— Считаю, Васильич, что рано или поздно, а цокнемся мы лбами с фашистами. Это мое личное убеждение.
— Стало быть, что? Готовиться?
— Стало быть, да. Готовиться.
— А я уж, смотри, и устройство винтовки забыл…
— Ну подготовка — это не только устройство затвора или противогаза! У тебя сколько женщин-трактористок, Васильич?
— Пока ни одной… Работенка у нас не очень-то…
— А ты подумай. Нужны, боюсь, будут трактористки… С фашизмом мы знакомы по Испании. Его благими намерениями не остановишь. Жестокая будет война.
Качнулся Сергей, отстранил от себя Настю, поставил локти на край столешницы. Возразил:
— С немцами, мне кажется, не будет войны в ближайшие годы. История их научила. Да и что Германия против СССР? Карлик!
— Дай-то бог, — суховато отозвался Табаков. — Во всяком случае, их знаменитый Бисмарк еще в прошлом веке остерегал: не ходи на Россию, один дождь в мае — и она непобедима… Но не в дожде дело, конечно…
Не хотелось Табакову напоминать сватам и зятю о недавней финской кампании… Меняются времена, меняется тактика войн, не меняются лишь фразеры, которые любят в тиши кабинетов размахивать руками. Это приводит к печальным итогам. В 1904 году собирались шапками забросать «карликовую» Японию, а потерпели сокрушительное поражение. А ведь у главнокомандующего русской армией все было красиво расписано, вплоть до пленения микадо… Дело, конечно, не в Сергее, он повторяет чужое. А оно убаюкивает даже очень трезвых людей. И чаще всего это происходит потому, что, как говаривал тот же Бисмарк, «никогда так много не врут, как перед войной…».

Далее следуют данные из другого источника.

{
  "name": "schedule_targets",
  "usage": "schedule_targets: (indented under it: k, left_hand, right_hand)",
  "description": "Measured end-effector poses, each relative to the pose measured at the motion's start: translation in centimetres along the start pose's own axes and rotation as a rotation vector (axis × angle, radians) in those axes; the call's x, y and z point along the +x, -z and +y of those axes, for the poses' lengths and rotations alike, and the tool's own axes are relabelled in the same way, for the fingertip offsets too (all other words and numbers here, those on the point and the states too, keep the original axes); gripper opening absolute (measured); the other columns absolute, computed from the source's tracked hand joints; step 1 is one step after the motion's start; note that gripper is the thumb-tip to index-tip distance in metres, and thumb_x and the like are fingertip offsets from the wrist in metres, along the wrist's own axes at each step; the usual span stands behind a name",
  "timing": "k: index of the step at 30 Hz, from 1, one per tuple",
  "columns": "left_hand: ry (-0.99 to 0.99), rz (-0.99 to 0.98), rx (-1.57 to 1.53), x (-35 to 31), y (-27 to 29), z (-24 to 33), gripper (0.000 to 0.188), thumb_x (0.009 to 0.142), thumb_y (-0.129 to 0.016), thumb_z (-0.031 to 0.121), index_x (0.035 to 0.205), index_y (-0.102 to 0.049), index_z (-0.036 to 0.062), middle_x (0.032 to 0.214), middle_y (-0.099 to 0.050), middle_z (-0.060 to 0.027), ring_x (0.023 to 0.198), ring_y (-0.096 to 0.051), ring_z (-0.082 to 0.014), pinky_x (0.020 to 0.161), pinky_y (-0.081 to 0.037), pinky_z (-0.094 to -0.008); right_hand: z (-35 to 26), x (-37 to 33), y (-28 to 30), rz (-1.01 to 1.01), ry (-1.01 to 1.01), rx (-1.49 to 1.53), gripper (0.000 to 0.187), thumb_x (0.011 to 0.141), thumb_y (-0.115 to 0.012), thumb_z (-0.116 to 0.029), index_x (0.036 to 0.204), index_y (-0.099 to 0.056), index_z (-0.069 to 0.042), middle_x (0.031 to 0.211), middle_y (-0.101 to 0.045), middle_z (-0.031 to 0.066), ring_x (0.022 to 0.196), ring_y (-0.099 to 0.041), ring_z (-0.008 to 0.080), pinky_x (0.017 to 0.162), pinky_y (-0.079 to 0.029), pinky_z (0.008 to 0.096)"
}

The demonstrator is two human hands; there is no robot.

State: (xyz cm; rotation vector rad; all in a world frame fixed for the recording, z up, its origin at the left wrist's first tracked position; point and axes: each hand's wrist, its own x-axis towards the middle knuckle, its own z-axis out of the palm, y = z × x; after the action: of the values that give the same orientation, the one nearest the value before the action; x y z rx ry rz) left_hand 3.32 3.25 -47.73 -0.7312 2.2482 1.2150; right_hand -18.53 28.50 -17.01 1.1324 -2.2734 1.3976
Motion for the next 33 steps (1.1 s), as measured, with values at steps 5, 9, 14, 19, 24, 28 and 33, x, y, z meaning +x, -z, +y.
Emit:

— Фашизм остается фашизмом, — тихо, но твердо произнес Табаков. Поднялся, поблагодарил за хлеб-соль. — А не пройтись ли нам, Костя, по свежему воздуху? Как считаешь?
Костя солидно кивнул: конечно! Украдкой сунул пару конфет в карман: они на столе не часто бывают. В прихожей оделись. Костя втягивал в себя воздух — ему хотелось уловить запах сгоревшего пороха, окопной земли, запах разгоряченных танков, летящих в атаку… Нет, командирская амуниция не отдавала войной! От долгополой шинели, ловко наброшенной Иваном Петровичем на прямые плечи, пахнуло казенным сукном и дорогими папиросами. Яркие сапоги отражали свет керосиновой лампы и ощутимо источали будничный запах гуталина. Даже походные ремни были новенькие и скрипучие, как снег на морозе.
Луна еще не взошла, и над поселком стояла черная-черная ночь. Огней уже нигде не было. Только возле сельмага ветер раскачивал на столбе керосиновый фонарь, словно стрелочник на маневровых путях. Голосили, наверно, вторые петухи. В дальнем конце Столбовой улицы однотонно тявкала собака.
— Это у Горобцовых лает, — убежденно сказал Костя. — Она у них круглые сутки лает, как заводная. Говорят, с перепугу. Во время свадьбы старшей дочери дядька Устим внес в мешке кошку и собаку, да как встряхнет их там — они беду делают! Танька говорила: все животами полегли со смеху. После этого кошка стала уходить из дому за три дня до гулянки. Чует. А этот вот облаялся совсем…
— А кто эта самая Танька?
— Младшая дочь дядь Устима. Мы с ней в одном классе учимся.
— Вероятно, хорошая девочка, отличница?
— Да-а! — Костя пренебрежительно мотнул рукой. — Отличница, но задавака — поискать таких!.. А на войне, Иван Петрович, здорово страшно?
— Жутковато, Костя. Первый раз у меня от страха шапка на волосах приподнималась.
— А я для войны невезучий, — вздохнул мальчишка. — На озере Хасан надавали самураям, на Халхин-Голе тоже, белофиннам наклали, а я все… А когда вырасту окончательно, никто не посмеет на нас лезть…
Табаков улыбался, но Костя не видел этого в темноте. А улыбался Иван Петрович с грустинкой… Война! У всех это проклятое слово на языке. Даже у мальчишек. Он-то знал, что и на Костину долю хватит в мире пороху и патронов. Озеро Хасан — всего лишь разведка боем. Уж лучше бы Костиным сверстникам всю жизнь «не везло», чем под пули идти.
— Тебе сколько лет, Костя?
— Скоро пойдет четырнадцатый. А что?
— Моему Вовке одиннадцать. Приедем с ним как-нибудь, познакомлю. Летчиком мечтает стать. Все время самолеты мастерит. — По тону чувствовалось — заскучал командир по сыну.